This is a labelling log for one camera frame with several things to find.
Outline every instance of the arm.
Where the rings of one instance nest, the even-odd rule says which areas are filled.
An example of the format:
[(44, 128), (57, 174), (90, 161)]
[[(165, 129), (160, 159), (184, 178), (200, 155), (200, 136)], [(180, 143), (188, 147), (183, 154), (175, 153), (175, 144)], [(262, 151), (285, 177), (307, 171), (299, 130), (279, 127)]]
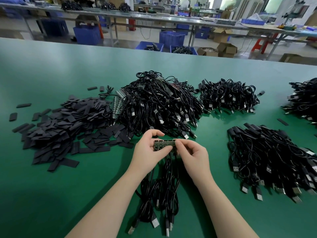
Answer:
[(152, 136), (163, 136), (156, 129), (146, 131), (136, 144), (125, 174), (68, 233), (67, 238), (116, 237), (133, 193), (141, 180), (164, 158), (172, 146), (154, 152)]
[(258, 238), (212, 178), (206, 148), (191, 140), (175, 142), (185, 168), (207, 207), (218, 238)]

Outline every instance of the person's right hand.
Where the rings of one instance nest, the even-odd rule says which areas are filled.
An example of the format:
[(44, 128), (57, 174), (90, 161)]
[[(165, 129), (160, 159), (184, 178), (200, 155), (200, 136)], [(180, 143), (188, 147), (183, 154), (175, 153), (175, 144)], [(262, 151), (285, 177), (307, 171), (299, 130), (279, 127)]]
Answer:
[(208, 152), (205, 147), (187, 139), (177, 139), (175, 145), (189, 176), (196, 186), (201, 181), (212, 178)]

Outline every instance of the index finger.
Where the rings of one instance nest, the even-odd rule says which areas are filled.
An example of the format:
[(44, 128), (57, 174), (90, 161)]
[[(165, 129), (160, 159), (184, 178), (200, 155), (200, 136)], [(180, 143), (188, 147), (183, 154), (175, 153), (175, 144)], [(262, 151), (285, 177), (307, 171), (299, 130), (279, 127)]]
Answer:
[(200, 144), (192, 140), (188, 140), (188, 139), (177, 139), (177, 140), (179, 140), (182, 144), (184, 144), (184, 146), (187, 146), (188, 148), (190, 148), (193, 151), (193, 153), (203, 148)]
[(164, 136), (164, 133), (158, 129), (149, 129), (148, 131), (146, 131), (144, 133), (144, 135), (142, 136), (141, 140), (145, 139), (145, 140), (150, 140), (152, 138), (152, 136)]

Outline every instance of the green table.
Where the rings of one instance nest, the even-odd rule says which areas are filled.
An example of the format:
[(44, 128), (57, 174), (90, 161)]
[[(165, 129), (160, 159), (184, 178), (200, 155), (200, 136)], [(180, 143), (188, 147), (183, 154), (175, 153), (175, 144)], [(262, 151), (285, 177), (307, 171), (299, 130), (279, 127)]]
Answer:
[[(263, 202), (255, 200), (251, 192), (242, 193), (240, 181), (233, 178), (228, 167), (226, 131), (245, 122), (265, 124), (285, 130), (295, 144), (316, 151), (315, 127), (306, 120), (284, 115), (280, 105), (292, 93), (288, 82), (315, 78), (317, 67), (5, 38), (0, 39), (0, 236), (64, 237), (125, 172), (133, 153), (116, 146), (110, 152), (78, 154), (73, 157), (80, 161), (77, 168), (61, 166), (50, 173), (46, 171), (49, 164), (31, 165), (34, 151), (22, 150), (20, 134), (11, 130), (30, 122), (35, 112), (58, 108), (70, 94), (97, 96), (97, 90), (87, 91), (87, 87), (101, 85), (117, 90), (135, 80), (137, 72), (149, 70), (188, 80), (195, 87), (204, 78), (232, 78), (266, 91), (256, 114), (203, 116), (194, 131), (197, 142), (209, 152), (218, 186), (261, 238), (314, 237), (317, 197), (303, 191), (303, 202), (295, 204), (287, 196), (264, 188)], [(32, 106), (15, 108), (27, 102)], [(13, 112), (18, 112), (18, 120), (9, 122)], [(284, 126), (277, 118), (290, 125)], [(182, 177), (177, 192), (180, 210), (170, 236), (216, 237), (198, 191), (188, 177)], [(139, 198), (133, 195), (118, 237), (129, 237), (126, 231), (138, 204)], [(156, 214), (164, 224), (159, 212)], [(164, 234), (162, 225), (153, 229), (151, 224), (141, 223), (133, 237)]]

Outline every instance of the person's left hand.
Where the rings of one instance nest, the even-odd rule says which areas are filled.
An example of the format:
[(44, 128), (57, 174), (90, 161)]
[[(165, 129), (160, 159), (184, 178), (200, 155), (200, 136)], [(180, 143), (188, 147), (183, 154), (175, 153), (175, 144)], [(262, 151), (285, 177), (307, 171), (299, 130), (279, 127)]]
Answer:
[(127, 171), (142, 176), (142, 179), (156, 166), (156, 164), (168, 155), (172, 146), (166, 146), (159, 151), (154, 151), (152, 136), (164, 136), (164, 133), (157, 129), (149, 129), (144, 133), (140, 141), (135, 145), (133, 157)]
##############################
--- Exercise ---
Omit the pictures and write out the remaining data exactly.

--- Response area ---
This is a labelling log for one camera frame with several things to find.
Outline every instance of the arm.
Where the rings of one instance nest, the even-odd rule says which areas are filled.
An example of the format:
[(44, 128), (57, 174), (90, 161)]
[[(165, 129), (160, 159), (184, 178), (200, 155), (200, 136)], [(180, 143), (188, 147), (183, 154), (175, 153), (175, 144)], [(262, 151), (285, 177), (307, 171), (299, 130), (279, 127)]]
Answer:
[(152, 136), (163, 136), (156, 129), (146, 131), (136, 144), (125, 174), (68, 233), (67, 238), (116, 237), (133, 193), (141, 180), (164, 158), (172, 146), (154, 152)]
[(258, 238), (212, 178), (206, 148), (191, 140), (175, 142), (185, 168), (207, 207), (218, 238)]

Outline every instance of the person's right hand.
Where the rings of one instance nest, the even-odd rule says which areas are filled.
An example of the format:
[(44, 128), (57, 174), (90, 161)]
[[(165, 129), (160, 159), (184, 178), (200, 155), (200, 136)], [(180, 143), (188, 147), (183, 154), (175, 153), (175, 144)], [(262, 151), (285, 177), (307, 171), (299, 130), (279, 127)]]
Answer:
[(208, 152), (205, 147), (187, 139), (177, 139), (175, 145), (189, 176), (196, 186), (201, 181), (212, 178)]

Outline every instance of the index finger.
Where the rings of one instance nest, the even-odd rule says which areas are filled.
An example of the format:
[(44, 128), (57, 174), (90, 161)]
[[(165, 129), (160, 159), (184, 178), (200, 155), (200, 136)], [(180, 143), (188, 147), (183, 154), (175, 153), (175, 144)], [(262, 151), (285, 177), (307, 171), (299, 130), (279, 127)]]
Answer:
[(200, 144), (192, 140), (188, 140), (188, 139), (177, 139), (177, 140), (179, 140), (182, 144), (184, 144), (184, 146), (187, 146), (188, 148), (190, 148), (193, 151), (193, 153), (203, 148)]
[(164, 136), (164, 133), (158, 129), (149, 129), (148, 131), (146, 131), (144, 133), (144, 135), (142, 136), (141, 140), (145, 139), (145, 140), (150, 140), (152, 138), (152, 136)]

Outline every instance of the green table.
Where the rings of one instance nest, the even-odd rule says which areas are filled.
An example of the format:
[(44, 128), (57, 174), (90, 161)]
[[(165, 129), (160, 159), (184, 178), (200, 155), (200, 136)], [(180, 143), (188, 147), (183, 154), (175, 153), (175, 144)], [(262, 151), (285, 177), (307, 171), (299, 130), (279, 127)]]
Answer:
[[(263, 202), (255, 200), (251, 192), (242, 193), (240, 181), (233, 178), (228, 167), (226, 131), (245, 122), (265, 124), (285, 130), (295, 144), (316, 151), (315, 127), (306, 120), (284, 115), (280, 105), (292, 93), (288, 82), (315, 78), (317, 67), (5, 38), (0, 39), (0, 236), (64, 237), (125, 172), (133, 153), (116, 146), (110, 152), (78, 154), (73, 157), (80, 161), (77, 168), (61, 166), (50, 173), (46, 171), (49, 164), (31, 165), (34, 151), (22, 150), (20, 134), (11, 130), (30, 122), (35, 112), (58, 108), (70, 94), (97, 96), (97, 90), (87, 91), (87, 87), (101, 85), (117, 90), (135, 80), (137, 72), (149, 70), (188, 80), (195, 87), (204, 78), (232, 78), (266, 91), (256, 114), (203, 116), (194, 131), (197, 142), (209, 152), (218, 186), (261, 238), (314, 237), (317, 197), (303, 191), (303, 202), (295, 204), (287, 196), (264, 188)], [(32, 106), (15, 108), (27, 102)], [(13, 112), (18, 112), (18, 120), (9, 122)], [(284, 126), (277, 118), (290, 125)], [(182, 177), (177, 192), (180, 210), (170, 236), (216, 237), (198, 191), (188, 177)], [(139, 198), (133, 195), (118, 237), (129, 237), (126, 231), (138, 204)], [(156, 214), (164, 224), (159, 212)], [(164, 234), (162, 225), (153, 229), (151, 224), (141, 223), (133, 237)]]

Outline every instance of the person's left hand.
Where the rings of one instance nest, the even-odd rule says which areas are filled.
An example of the format:
[(44, 128), (57, 174), (90, 161)]
[[(165, 129), (160, 159), (184, 178), (200, 155), (200, 136)], [(180, 143), (188, 147), (183, 154), (175, 153), (175, 144)], [(262, 151), (285, 177), (307, 171), (299, 130), (279, 127)]]
Answer:
[(127, 171), (142, 176), (142, 179), (156, 166), (156, 164), (168, 155), (172, 146), (166, 146), (159, 151), (154, 151), (152, 136), (164, 136), (164, 133), (157, 129), (149, 129), (144, 133), (140, 141), (135, 145), (133, 157)]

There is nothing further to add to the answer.